ASSIGNMENT:
Where the listing below reaches the line containing "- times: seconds", start writing out lines exactly, and stop once the line containing "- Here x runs" has been written.

DATASET EXTRACT:
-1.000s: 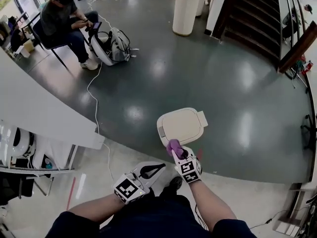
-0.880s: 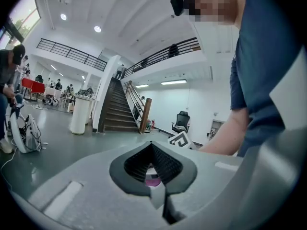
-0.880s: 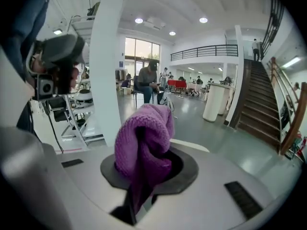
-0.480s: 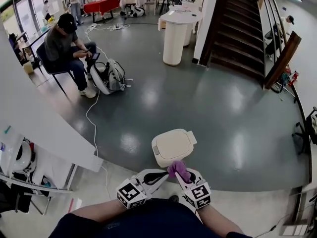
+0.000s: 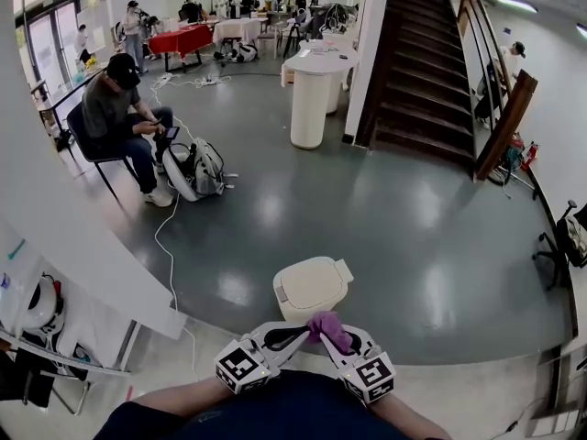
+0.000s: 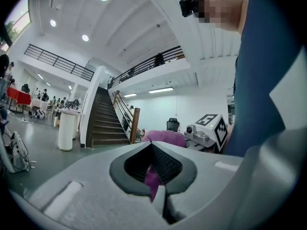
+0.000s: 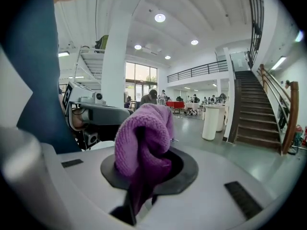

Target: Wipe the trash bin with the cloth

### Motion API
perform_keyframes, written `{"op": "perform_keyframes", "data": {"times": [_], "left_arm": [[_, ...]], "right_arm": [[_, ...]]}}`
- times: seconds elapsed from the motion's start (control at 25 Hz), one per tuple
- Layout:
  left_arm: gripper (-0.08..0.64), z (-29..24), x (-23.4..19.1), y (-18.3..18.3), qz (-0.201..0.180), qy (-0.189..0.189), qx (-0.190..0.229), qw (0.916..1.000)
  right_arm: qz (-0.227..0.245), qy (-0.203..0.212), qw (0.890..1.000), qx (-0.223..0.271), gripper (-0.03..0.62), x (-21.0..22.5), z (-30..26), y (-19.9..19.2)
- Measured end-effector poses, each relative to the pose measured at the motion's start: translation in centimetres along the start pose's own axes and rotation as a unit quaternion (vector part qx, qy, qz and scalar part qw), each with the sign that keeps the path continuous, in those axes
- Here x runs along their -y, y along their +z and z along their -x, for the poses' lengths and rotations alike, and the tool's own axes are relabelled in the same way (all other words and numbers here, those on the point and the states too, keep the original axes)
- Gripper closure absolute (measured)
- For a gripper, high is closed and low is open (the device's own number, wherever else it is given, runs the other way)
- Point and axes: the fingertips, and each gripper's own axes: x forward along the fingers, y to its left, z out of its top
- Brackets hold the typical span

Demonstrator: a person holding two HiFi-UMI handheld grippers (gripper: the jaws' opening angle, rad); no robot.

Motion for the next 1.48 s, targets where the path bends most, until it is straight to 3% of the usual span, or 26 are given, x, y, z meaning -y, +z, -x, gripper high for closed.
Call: {"op": "perform_keyframes", "data": {"times": [1.48], "left_arm": [[0.563,0.0,0.6,-0.7,-0.005,-0.010,-0.007,0.9999]], "right_arm": [[-0.013,-0.002,1.000,0.006,0.518,-1.2,0.4,-1.0]]}}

SOLUTION TO THE PROBLEM:
- times: seconds elapsed from the motion's start (control at 25 Hz), one per tuple
- Layout:
  left_arm: gripper (-0.08..0.64), z (-29..24), x (-23.4..19.1), y (-18.3..18.3), qz (-0.201..0.180), qy (-0.189..0.189), qx (-0.190..0.229), qw (0.916..1.000)
  right_arm: qz (-0.227..0.245), qy (-0.203..0.212), qw (0.890..1.000), qx (-0.223..0.271), gripper (-0.03..0.62), x (-21.0..22.5), z (-30..26), y (-19.9..19.2)
- Measured end-effector poses, each relative to the pose measured at the motion's start: translation in centimetres along the start pose's own axes and rotation as a unit quaternion (vector part qx, qy, qz and scalar part qw), each with the sign that keeps the path continuous, in those axes
- Here x runs along their -y, y along their +z and z along their -x, for the poses' lengths and rotations alike, and the tool's own axes are relabelled in the same way (all other words and numbers here, those on the point and the states too, keep the original axes)

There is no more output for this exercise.